[YOUR ASSIGNMENT]:
Transcribe the data exactly, pictures excluded.

─── MATERIAL PROVIDED

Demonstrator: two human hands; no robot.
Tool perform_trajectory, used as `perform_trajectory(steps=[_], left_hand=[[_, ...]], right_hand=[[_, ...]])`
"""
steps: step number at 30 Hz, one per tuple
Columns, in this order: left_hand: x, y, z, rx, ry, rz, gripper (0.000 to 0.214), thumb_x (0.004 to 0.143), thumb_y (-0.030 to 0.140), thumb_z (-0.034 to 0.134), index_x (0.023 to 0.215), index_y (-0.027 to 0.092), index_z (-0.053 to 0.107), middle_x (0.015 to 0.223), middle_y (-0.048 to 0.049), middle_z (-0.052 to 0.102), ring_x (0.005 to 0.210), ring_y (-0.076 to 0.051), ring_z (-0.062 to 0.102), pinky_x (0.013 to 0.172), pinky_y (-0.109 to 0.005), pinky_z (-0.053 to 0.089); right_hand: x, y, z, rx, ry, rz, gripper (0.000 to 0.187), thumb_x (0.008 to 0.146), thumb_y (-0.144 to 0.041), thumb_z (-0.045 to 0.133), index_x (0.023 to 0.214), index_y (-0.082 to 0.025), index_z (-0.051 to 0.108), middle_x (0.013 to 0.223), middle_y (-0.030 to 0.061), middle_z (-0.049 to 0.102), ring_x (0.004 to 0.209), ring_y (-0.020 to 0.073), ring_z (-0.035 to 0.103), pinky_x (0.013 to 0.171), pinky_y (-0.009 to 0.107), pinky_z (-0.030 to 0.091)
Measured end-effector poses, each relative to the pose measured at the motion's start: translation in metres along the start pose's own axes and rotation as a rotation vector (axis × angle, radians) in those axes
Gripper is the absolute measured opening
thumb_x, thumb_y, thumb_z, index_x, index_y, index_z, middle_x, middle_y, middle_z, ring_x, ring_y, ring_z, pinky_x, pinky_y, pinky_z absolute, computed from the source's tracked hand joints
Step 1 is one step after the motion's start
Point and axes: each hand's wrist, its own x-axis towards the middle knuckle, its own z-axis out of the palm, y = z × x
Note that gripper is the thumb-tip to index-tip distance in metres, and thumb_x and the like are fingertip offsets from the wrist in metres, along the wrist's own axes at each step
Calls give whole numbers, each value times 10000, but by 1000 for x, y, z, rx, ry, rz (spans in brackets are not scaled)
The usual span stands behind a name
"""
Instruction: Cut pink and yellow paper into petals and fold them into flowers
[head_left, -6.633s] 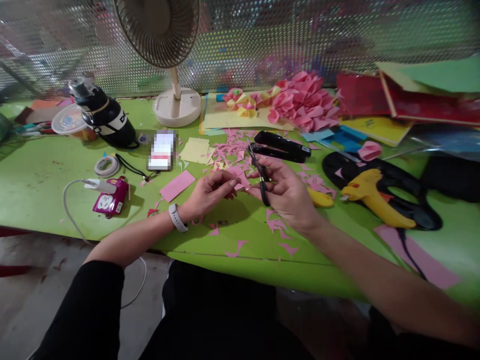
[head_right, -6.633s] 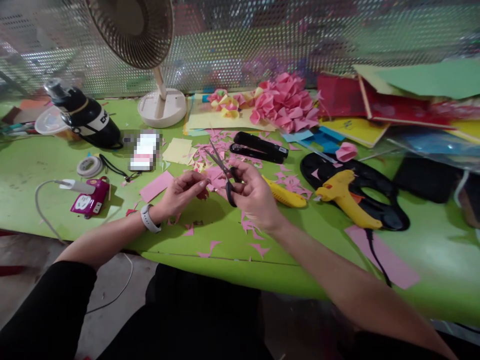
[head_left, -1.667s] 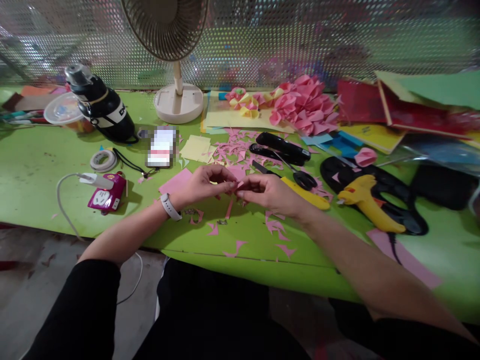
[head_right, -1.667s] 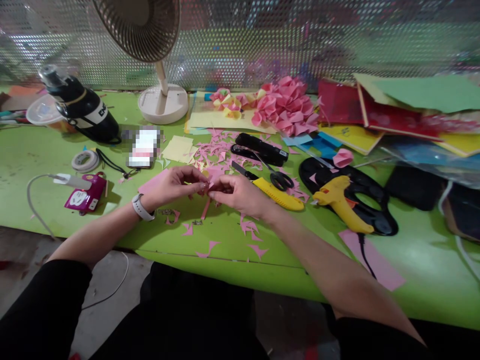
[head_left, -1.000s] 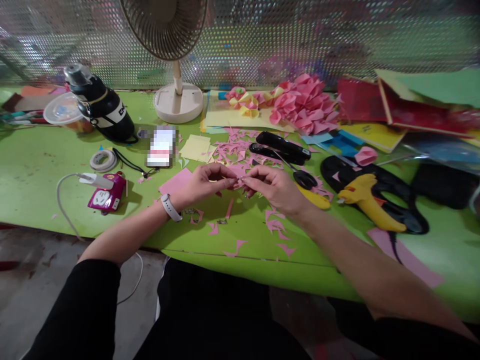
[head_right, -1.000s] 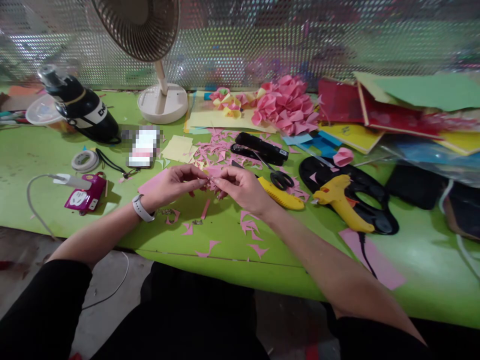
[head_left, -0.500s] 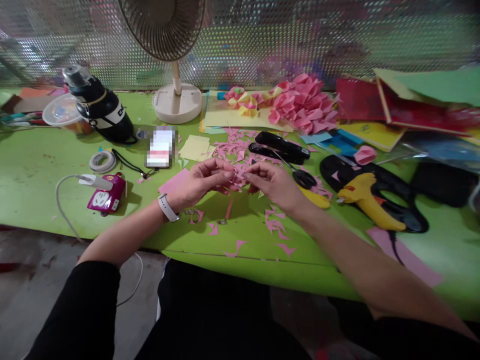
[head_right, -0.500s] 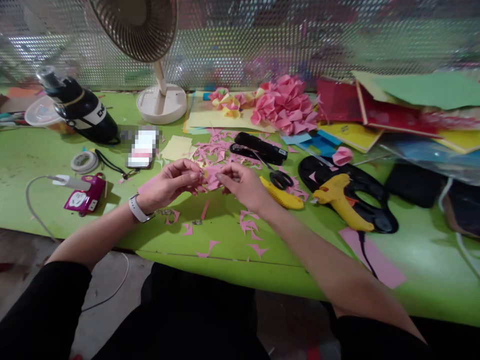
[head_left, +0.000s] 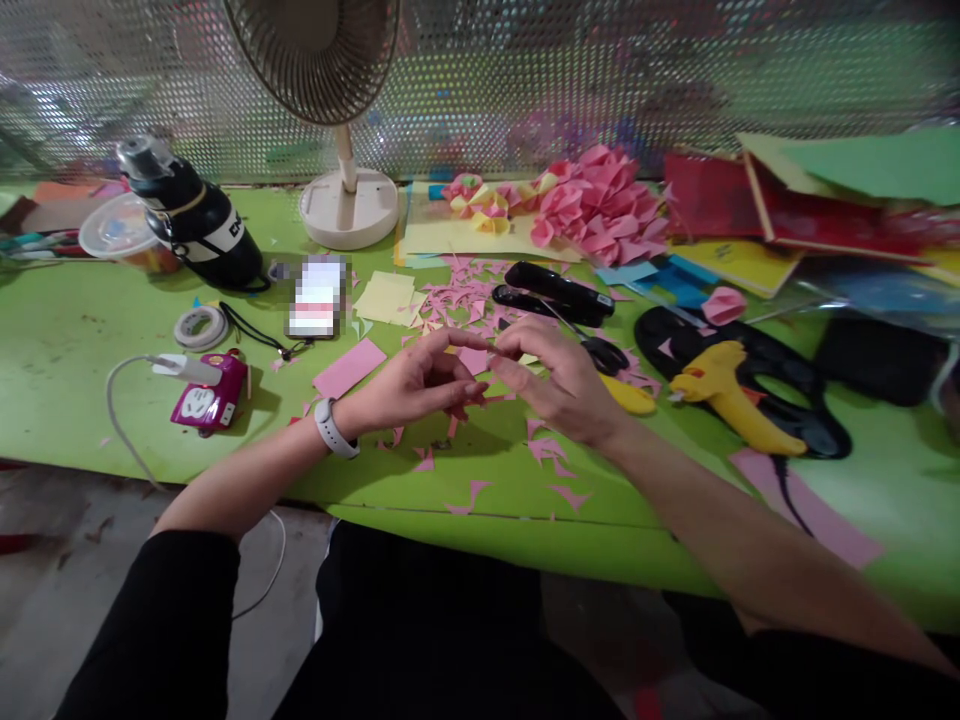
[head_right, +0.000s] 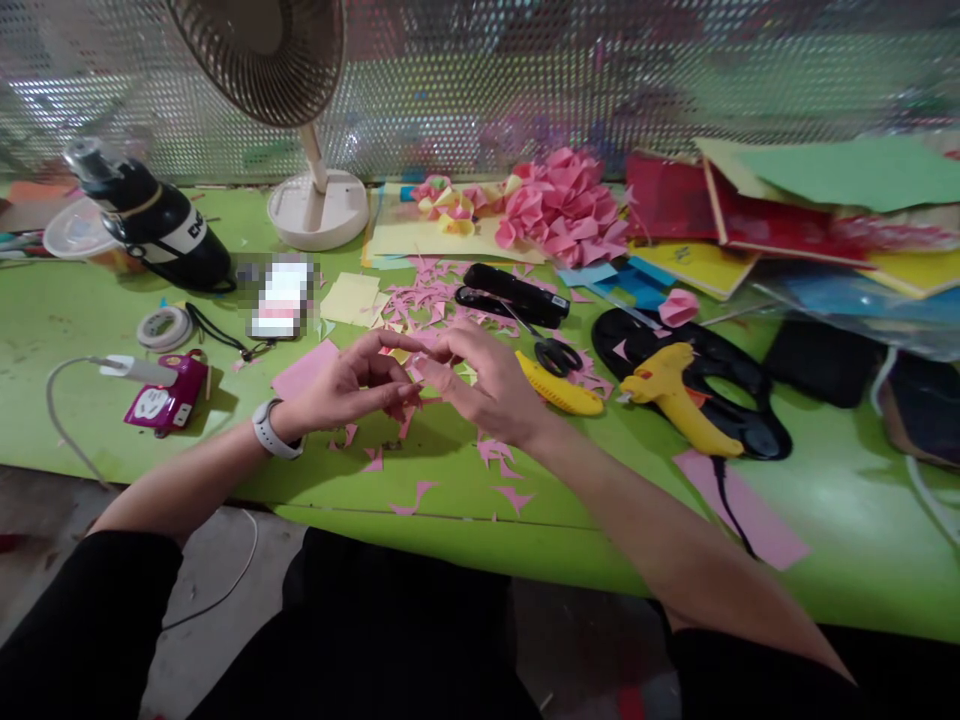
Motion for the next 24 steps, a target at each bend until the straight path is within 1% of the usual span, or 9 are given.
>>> perform_trajectory(steps=[4,10,14,17,19,20,22,23,24], left_hand=[[-1,3,1,104,-55,87,430,966,327,576,1323,156,409,873,-67,691,731,-142,695,673,-265,568],[1,-2,-4,288,-28,197,407,994,294,518,1359,155,405,874,-64,679,784,-136,676,720,-251,543],[3,-6,-7,359,0,268,405,991,251,518,1370,142,426,869,-61,677,815,-136,672,719,-242,532],[3,-8,-7,397,34,232,358,986,241,521,1329,144,487,884,-60,682,821,-132,671,708,-238,529],[3,-10,-7,406,82,202,373,976,242,541,1335,152,496,902,-58,687,808,-125,669,693,-230,527],[3,-10,-7,399,126,193,402,970,245,555,1354,153,484,920,-61,689,798,-120,669,687,-225,528],[3,-9,-7,366,258,184,443,957,264,587,1371,149,478,947,-69,689,782,-111,670,682,-218,533],[3,-8,-6,341,326,179,421,951,282,602,1338,144,513,945,-71,689,772,-108,669,677,-214,535],[3,-6,-5,311,366,162,367,949,305,610,1272,137,569,924,-69,691,756,-104,667,667,-210,534]], right_hand=[[0,3,-2,105,-151,35,243,920,-379,594,741,-231,664,820,42,622,785,206,579,768,373,447],[0,9,-1,311,-246,211,315,923,-501,599,819,-219,692,888,50,665,831,209,614,772,354,480],[0,15,4,348,-265,259,373,919,-566,588,822,-213,662,835,39,648,784,191,600,737,337,481],[0,16,6,348,-233,259,374,922,-575,582,843,-216,652,847,37,646,808,195,600,752,342,478],[1,16,7,310,-182,248,384,916,-580,590,802,-217,637,814,29,626,791,191,588,753,345,474],[1,16,7,284,-141,243,392,911,-584,596,777,-218,629,794,25,615,779,188,582,753,345,472],[1,17,7,245,-29,236,387,905,-588,605,779,-224,636,794,25,618,781,189,585,758,346,478],[1,18,8,234,38,235,375,905,-587,606,805,-228,648,822,31,635,803,193,596,764,346,485],[2,21,8,225,107,232,367,906,-586,606,830,-231,658,868,40,652,830,197,609,768,347,494]])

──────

[FINISHED EXERCISE]:
Demonstrator: two human hands; no robot.
Tool perform_trajectory, used as `perform_trajectory(steps=[_], left_hand=[[_, ...]], right_hand=[[_, ...]])`
"""
steps: step number at 30 Hz, one per tuple
Columns, in this order: left_hand: x, y, z, rx, ry, rz, gripper (0.000 to 0.214), thumb_x (0.004 to 0.143), thumb_y (-0.030 to 0.140), thumb_z (-0.034 to 0.134), index_x (0.023 to 0.215), index_y (-0.027 to 0.092), index_z (-0.053 to 0.107), middle_x (0.015 to 0.223), middle_y (-0.048 to 0.049), middle_z (-0.052 to 0.102), ring_x (0.005 to 0.210), ring_y (-0.076 to 0.051), ring_z (-0.062 to 0.102), pinky_x (0.013 to 0.172), pinky_y (-0.109 to 0.005), pinky_z (-0.053 to 0.089); right_hand: x, y, z, rx, ry, rz, gripper (0.000 to 0.187), thumb_x (0.008 to 0.146), thumb_y (-0.144 to 0.041), thumb_z (-0.045 to 0.133), index_x (0.023 to 0.214), index_y (-0.082 to 0.025), index_z (-0.051 to 0.108), middle_x (0.013 to 0.223), middle_y (-0.030 to 0.061), middle_z (-0.049 to 0.102), ring_x (0.004 to 0.209), ring_y (-0.020 to 0.073), ring_z (-0.035 to 0.103), pinky_x (0.013 to 0.171), pinky_y (-0.009 to 0.107), pinky_z (-0.030 to 0.091)
Measured end-effector poses, each relative to the pose measured at the motion's start: translation in metres along the start pose's own axes and rotation as a rotation vector (axis × angle, radians) in those axes
Gripper is the absolute measured opening
thumb_x, thumb_y, thumb_z, index_x, index_y, index_z, middle_x, middle_y, middle_z, ring_x, ring_y, ring_z, pinky_x, pinky_y, pinky_z absolute, computed from the source's tracked hand joints
Step 1 is one step after the motion's start
Point and axes: each hand's wrist, its own x-axis towards the middle knuckle, its own z-axis out of the palm, y = z × x
Note that gripper is the thumb-tip to index-tip distance in metres, and thumb_x and the like are fingertip offsets from the wrist in metres, along the wrist's own axes at each step
Calls give whole numbers, each value times 10000, but by 1000 for x, y, z, rx, ry, rz (spans in brackets are not scaled)
The usual span stands behind a name
"""
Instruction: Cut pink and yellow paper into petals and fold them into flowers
[head_left, -6.633s] 
[head_right, -6.633s] 
[head_left, -1.667s] 
[head_right, -1.667s] 
[head_left, -1.000s] 
[head_right, -1.000s] 
[head_left, -0.500s] 
[head_right, -0.500s] 
[head_left, +0.000s] 
[head_right, +0.000s] 
Motion for the next 24 steps, a target at each bend until the straight path is within 1% of the usual span, or 9 are given.
>>> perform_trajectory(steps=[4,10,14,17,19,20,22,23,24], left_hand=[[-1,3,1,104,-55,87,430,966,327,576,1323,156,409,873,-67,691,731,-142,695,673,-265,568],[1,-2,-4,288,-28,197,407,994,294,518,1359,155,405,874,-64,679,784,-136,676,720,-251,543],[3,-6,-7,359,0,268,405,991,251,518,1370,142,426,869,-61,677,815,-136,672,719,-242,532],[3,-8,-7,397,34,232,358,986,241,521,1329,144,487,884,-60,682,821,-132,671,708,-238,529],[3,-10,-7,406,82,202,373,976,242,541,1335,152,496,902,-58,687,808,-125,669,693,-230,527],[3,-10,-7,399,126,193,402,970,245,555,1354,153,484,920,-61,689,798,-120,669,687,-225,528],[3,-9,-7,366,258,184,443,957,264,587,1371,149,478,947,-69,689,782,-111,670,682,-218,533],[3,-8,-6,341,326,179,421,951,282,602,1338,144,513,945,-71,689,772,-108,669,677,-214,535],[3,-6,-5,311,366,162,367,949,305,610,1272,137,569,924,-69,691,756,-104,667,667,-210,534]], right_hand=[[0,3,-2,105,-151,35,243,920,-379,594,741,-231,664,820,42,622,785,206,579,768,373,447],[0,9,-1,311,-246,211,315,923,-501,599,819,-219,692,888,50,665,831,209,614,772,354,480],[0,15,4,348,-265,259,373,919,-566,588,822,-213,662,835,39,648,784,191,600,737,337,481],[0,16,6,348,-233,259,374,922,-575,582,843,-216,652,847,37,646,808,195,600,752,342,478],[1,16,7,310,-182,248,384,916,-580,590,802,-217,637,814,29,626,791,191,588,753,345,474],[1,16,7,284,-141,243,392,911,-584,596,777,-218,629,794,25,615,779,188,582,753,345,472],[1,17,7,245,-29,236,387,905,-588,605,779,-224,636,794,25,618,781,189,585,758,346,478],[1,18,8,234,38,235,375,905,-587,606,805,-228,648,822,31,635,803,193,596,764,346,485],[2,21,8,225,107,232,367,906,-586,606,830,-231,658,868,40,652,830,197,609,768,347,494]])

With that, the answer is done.